Y todos sabemos que tampoco será la última.

He aquí el texto.

Turistas

Es verdad que ya vamos quedando pocos de los que tuvimos el inmenso privilegio de haber vivido en primera fila y desde sus comienzos aquel milagro español. Y por supuesto, cada vez seremos menos. Nuestra frágil vida terrenal es así.

Por eso, no sería aceptable el silencio o el mirar hacia otro lado en ciertos momentos. Pues también es verdad que fue un milagro la creación, a partir de cero, sin medios y sin ayudas, de una pujante industria turística internacional en España. Admirada y respetada en todo el mundo.

Incluso la presencia, demasiado frecuente, de vergonzosos episodios de corrupción o de casos de urbanismo depredador y salvaje en nuestras costas españolas no debe empañar la brillantez de una ejemplar y sobre todo muy rentable socialmente  hoja de servicios del turismo a España y a los españoles durante más de medio siglo.

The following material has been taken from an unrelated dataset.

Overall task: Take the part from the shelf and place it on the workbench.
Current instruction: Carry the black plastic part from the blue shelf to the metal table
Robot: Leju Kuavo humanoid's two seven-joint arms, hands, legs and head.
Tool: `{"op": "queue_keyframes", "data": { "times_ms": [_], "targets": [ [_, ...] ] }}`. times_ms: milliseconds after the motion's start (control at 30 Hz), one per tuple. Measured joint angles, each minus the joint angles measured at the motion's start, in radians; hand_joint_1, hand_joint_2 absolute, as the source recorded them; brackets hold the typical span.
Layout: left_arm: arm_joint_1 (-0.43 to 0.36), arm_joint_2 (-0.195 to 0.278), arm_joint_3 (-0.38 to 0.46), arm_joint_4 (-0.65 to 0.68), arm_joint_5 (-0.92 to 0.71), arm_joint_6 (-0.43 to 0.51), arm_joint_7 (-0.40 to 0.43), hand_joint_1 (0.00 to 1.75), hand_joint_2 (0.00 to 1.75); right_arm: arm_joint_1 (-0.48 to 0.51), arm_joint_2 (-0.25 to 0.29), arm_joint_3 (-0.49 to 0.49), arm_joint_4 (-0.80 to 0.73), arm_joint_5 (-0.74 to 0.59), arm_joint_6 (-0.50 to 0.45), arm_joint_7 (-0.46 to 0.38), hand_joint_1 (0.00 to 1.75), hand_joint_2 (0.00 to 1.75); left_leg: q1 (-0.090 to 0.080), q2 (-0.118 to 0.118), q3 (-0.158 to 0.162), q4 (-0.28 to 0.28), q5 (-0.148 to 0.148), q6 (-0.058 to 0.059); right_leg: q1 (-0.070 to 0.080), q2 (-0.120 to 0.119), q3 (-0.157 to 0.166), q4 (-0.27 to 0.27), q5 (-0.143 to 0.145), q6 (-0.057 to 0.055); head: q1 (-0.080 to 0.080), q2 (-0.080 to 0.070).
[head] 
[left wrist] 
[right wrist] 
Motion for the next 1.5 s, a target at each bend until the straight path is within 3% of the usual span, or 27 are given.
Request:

Aquellos tiempos portentosos fueron posible sobre todo por la capacidad de trabajo y la ilusión y la fe en unos tiempos mejores de cientos de miles de trabajadores, profesionales y empresarios. Los de antes y los de ahora.

Es verdad que en ciertas ocasiones hemos sufrido unas obscenas dosis de codicia, unidas a actuaciones institucionales lamentables. De las que todos hemos sido víctimas. Sin paliativos.

Pero también es verdad que nuestra sociedad y muy especialmente  nuestros medios de comunicación y nuestros tribunales de Justicia han sido generalmente un eficaz contrapeso, pues han sabido cumplir ejemplarmente su misión correctora ante desmanes y abusos.

Los que participamos entonces en esa ya larga e inolvidable aventura del turismo español sabemos que podemos mirar el futuro con confianza y optimismo.

Unas nuevas generaciones, excepcionalmente bien preparadas, han tomado ya el relevo. Lo están haciendo muy bien. Por supuesto mucho mejor de lo que lo hicimos nosotros. Por todo ello nos ha sorprendido a mas de un veterano de aquella larga marcha los recientes episodios en algunas ciudades de España escenificando el rechazo a la presencia de turistas en nuestras calles y en nuestras plazas. Con la bandera del absurdo y casi infantil exhorto del 'Tourists go home', tan bochornoso como ingrato.

Por supuesto, es obvio que ahora nos están pasando factura los errores cometidos en el pasado. Generalmente  cometidos por dirigentes institucionales inexpertos y desconocedores de todo lo que es básico en una de las industrias más fecundas por su capacidad de creación de empleo y riqueza del planeta.

Pero convertir una respetable y justificada crítica a la saturación de algunos importantes núcleos urbano o al mal uso y abuso de los mismos por unos "hooligans" impresentables, mal llamados turistas, en una llamada a las barricadas puede llegar a ser el caldo de cultivo de una novedosa y daltónica  patología social. Patología que está teniendo muy escasa aceptación en  Andalucía, tradicionalmente tierra sabia y desde  antiguo habitada por personas inteligentes y hospitalarias.